Proof of that are the matching white space suits they used to wear to every gig.
"We look at music like looking at a picture, really," Fisher explains. "We are inspired by visual things as much as we are inspired by listening to music. When we started out I was wearing some real shocking stuff, big spikey pants."
"Yeah, Rodney likes to dress up," offers Beehre. "He used to wear dresses to art school."
Fisher: "I really like the ideals of say, Talking Heads, the notion of pop culture and stuff like that. There's something about finding something you want to wear and wearing it at every gig so that it becomes iconic. I want to start developing that part of what we do. We haven't really explored that very much."
Right, which explains the floor-length, gospel-style orange robe he saucily unzipped during a gig last year, and when he pulled off Chippendale moves while taking his shirt off.
"You become a character, eh, you kind of become someone else. And it's good to be able to have something that you can take off. It sort of alters your psyche."

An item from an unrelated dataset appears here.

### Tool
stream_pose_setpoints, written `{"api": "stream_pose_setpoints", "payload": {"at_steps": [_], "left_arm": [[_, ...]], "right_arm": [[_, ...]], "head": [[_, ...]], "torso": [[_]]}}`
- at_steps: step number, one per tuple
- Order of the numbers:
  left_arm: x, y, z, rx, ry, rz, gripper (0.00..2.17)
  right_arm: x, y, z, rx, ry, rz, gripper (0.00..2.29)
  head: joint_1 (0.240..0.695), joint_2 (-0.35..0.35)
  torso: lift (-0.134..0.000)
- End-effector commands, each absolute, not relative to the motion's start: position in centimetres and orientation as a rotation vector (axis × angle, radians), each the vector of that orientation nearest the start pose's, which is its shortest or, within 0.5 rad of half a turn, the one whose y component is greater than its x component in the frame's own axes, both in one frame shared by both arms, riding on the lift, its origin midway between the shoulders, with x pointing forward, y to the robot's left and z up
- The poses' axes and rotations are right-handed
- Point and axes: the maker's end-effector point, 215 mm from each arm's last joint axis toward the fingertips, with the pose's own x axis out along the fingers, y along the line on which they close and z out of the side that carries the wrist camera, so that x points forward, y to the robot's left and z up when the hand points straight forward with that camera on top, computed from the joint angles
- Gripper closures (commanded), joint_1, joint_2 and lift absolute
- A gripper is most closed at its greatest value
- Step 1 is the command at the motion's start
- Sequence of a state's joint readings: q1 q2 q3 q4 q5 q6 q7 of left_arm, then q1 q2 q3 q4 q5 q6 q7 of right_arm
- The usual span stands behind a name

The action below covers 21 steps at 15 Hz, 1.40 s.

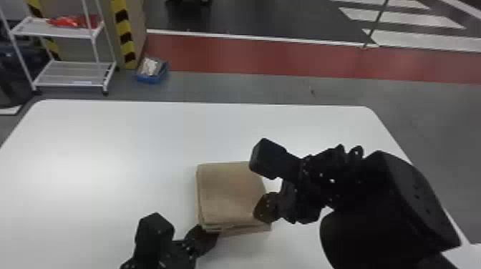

If there is anything particularly mind-altering about Fiji Baby though, it is the cover art. Goodshirt pride themselves on being a visual band. Fisher and Beehre met at art school, Thomas is an architect and Murray is a photographer. They worked with a graphic designer to complete the retro-inspired artwork.
Beehre relishes the idea the cover image is not immediately obvious but jumps out at the eye.
Fisher also likes to toy with the existential, despite his penchant for childlike lyrics: "When we went to Hamilton I said, 'Just pretend it's a holiday', and you said, 'Yep, I'll just pretend it's Fiji, baby'."
He is fascinated by contradictions, claiming there is a dark side to many of their fruity, upbeat songs. Cold Body Blues, for instance, is an ominous tale of lone strangers sitting in their cars on Ponsonby's Hopetoun Bridge.
He writes ambiguous prose: "I'm drowning in your desert flame," and warped lyrics that almost parody emotion: "Like cement we go on and on and on ... "
Overall, Fiji Baby is a more adventurous album than good.
The band sought clarity by drawing out the silent spaces in the mellower tracks, to the point where some of them, including Cold Body Blues and Fall became "dangerously minimal". Not all of them would make suitable live choices but there are plenty of frantic numbers to complement their sartorial choices, the snappy Buck It Up, the memorable Lucy and the slightly absurd Fiji Babyamong them.
Fisher says conflict has helped to make this a more solid album.
"Because we've been together for about five years now you get used to the relationships in the band. It's kind of like we're all brothers. You get that kind of closeness when you go through intense things like recording an album. You tend to love and hate. We secretly write songs about each other."
* Fiji Baby by goodshirt is released on February 23.